Um fim-de-semana feliz

À memória de Manuel Machado

Na sexta-feira estive na Feira do Livro de Barcelos. Num belíssimo espaço verde do centro da cidade, com jardins de uma enorme variedade floral e muito bem tratados, a Feira estava cheia de gente, disponível não só para ler, mas para conversar sobre os livros e as possibilidades de vida que eles trazem dentro. 

O pensamento e a imaginação são as duas grandes forças do mundo; por isso as ditaduras queimam livros, por isso as democracias titubeantes os desvalorizam. Não é verdade que não haja leitores – desculpa tantas vezes utilizada para manter o tabu sobre conversas em torno de livros na televisão pública.

Não há é vontade de dar voz aos que dedicam a existência a ler, escrever e pensar: entre as dezenas de comentadores sobre a crise grega, ainda não vi na televisão um só escritor. 

O discurso político-partidário é organizado e previsível; articula-se como um esquema pré-formatado e controlável. 

O ‘pensamento único’ que hoje tanto se critica não é, ao contrário do que se afirma, constituído pelo eixo governo-versus-oposição. 

A partidarização convulsiva do pensamento, à esquerda como à direita, é que o esmaga. 

Quando a televisão quer mostrar ‘o povo’ vai buscar um desempregado, uma pensionista, um estudante e um empresário de restauração, e põe-nos a fazer perguntas aos políticos que, gratos e aliviados, saúdam as perguntas ‘concretas’ – sempre mais fáceis de responder do que as questões ‘abstractas’ sobre princípios, estratégias e métodos. 

Não há escritores nem leitores entre ‘o povo’ híper-realista dos ecrãs. Os escritores servem para dar a patine da página silenciosa às Comissões de Honra. Uma vez ouvi a um candidato em campanha esta frase sobre um escritor seu apoiante: «Não me tragam esse aqui para o mercado que ele é muito inconveniente, ainda se põe a falar e estraga-nos tudo». A liberdade é muito incómoda; e quanto mais informada e loquaz, pior. 

 

O Portugal que não aparece nos telejornais é dez mil vezes melhor do que aquele que se vê. 
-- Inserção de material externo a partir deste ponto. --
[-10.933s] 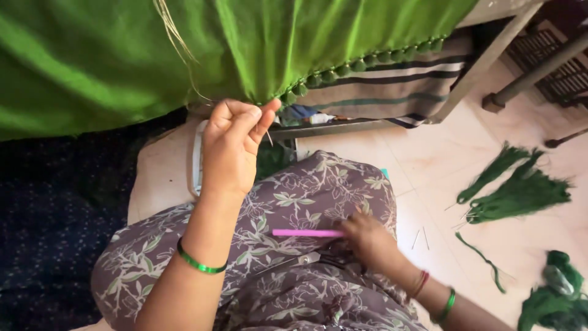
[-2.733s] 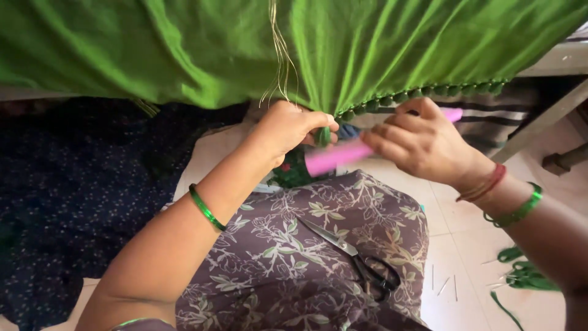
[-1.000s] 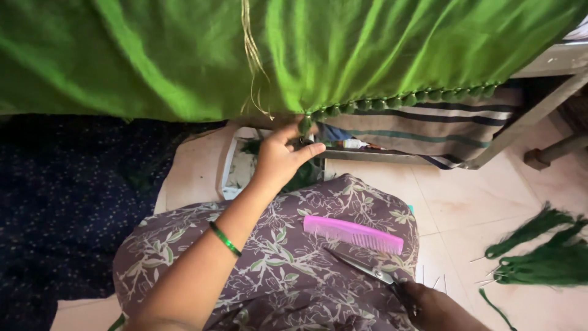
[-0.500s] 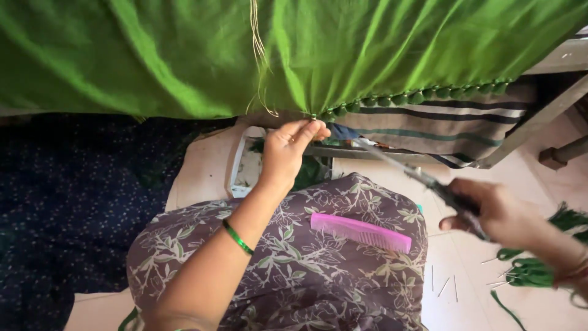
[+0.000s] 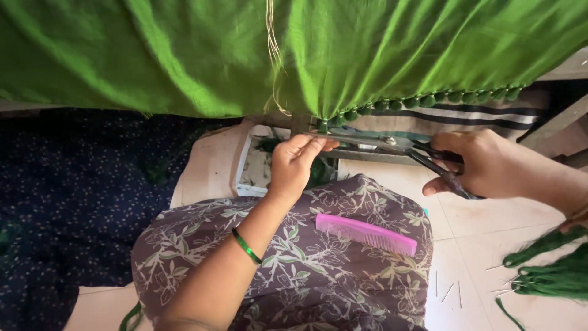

No domingo fui à minha terra, Tomar, para a Festa dos Tabuleiros. As ruas do centro histórico decoram-se com flores e grinaldas de papel colorido, demonstrando uma criatividade e um amor ao lugar radicalmente comoventes. 

Os tabuleiros são esculturas de pão e flores, encimadas pela cruz de Cristo ou pela pomba do Espírito Santo: cada tabuleiro tem a altura da rapariga que o transporta e pesa entre 15 a 20 quilos. 

Mais de meio milhar de pares (porque, tratando-se de uma festa da fertilidade e da partilha, cada rapariga é acompanhada por um rapaz, que a ajuda na difícil tarefa de carregar o tabuleiro, se for caso disso) desfilaram pela cidade, literalmente abarrotada. 

 

A cidade de Tomar, mesmo sem flores nem festas, é uma visão de paraíso – sobretudo para quem, como eu, ali viveu uma infância feliz e as festas e férias da juventude. 

Os barquinhos de chocolate, o cheiro dos cedros da Cerca, o Nabão onde o meu avô me passeava de barco, a verdejante piscina pública, as naves da Igreja de São Baptista onde tantos segredos e sonhos inventei, os degraus da Câmara Municipal a que o meu tio Manuel Machado presidiu, há mais de quarenta anos, são para mim imensos e universais, como quando eu tinha três ou quatro anos. 

Mas o esforço e alegria daquela multidão que faz flores de papel nas horas livres para a festa da terra, a exaustão orgulhosa com que centenas de raparigas carregam o tabuleiro à cabeça, debaixo de sol, horas a fio, isso concentra na verdade tudo o que aprendi. Nunca deixarei de o agradecer.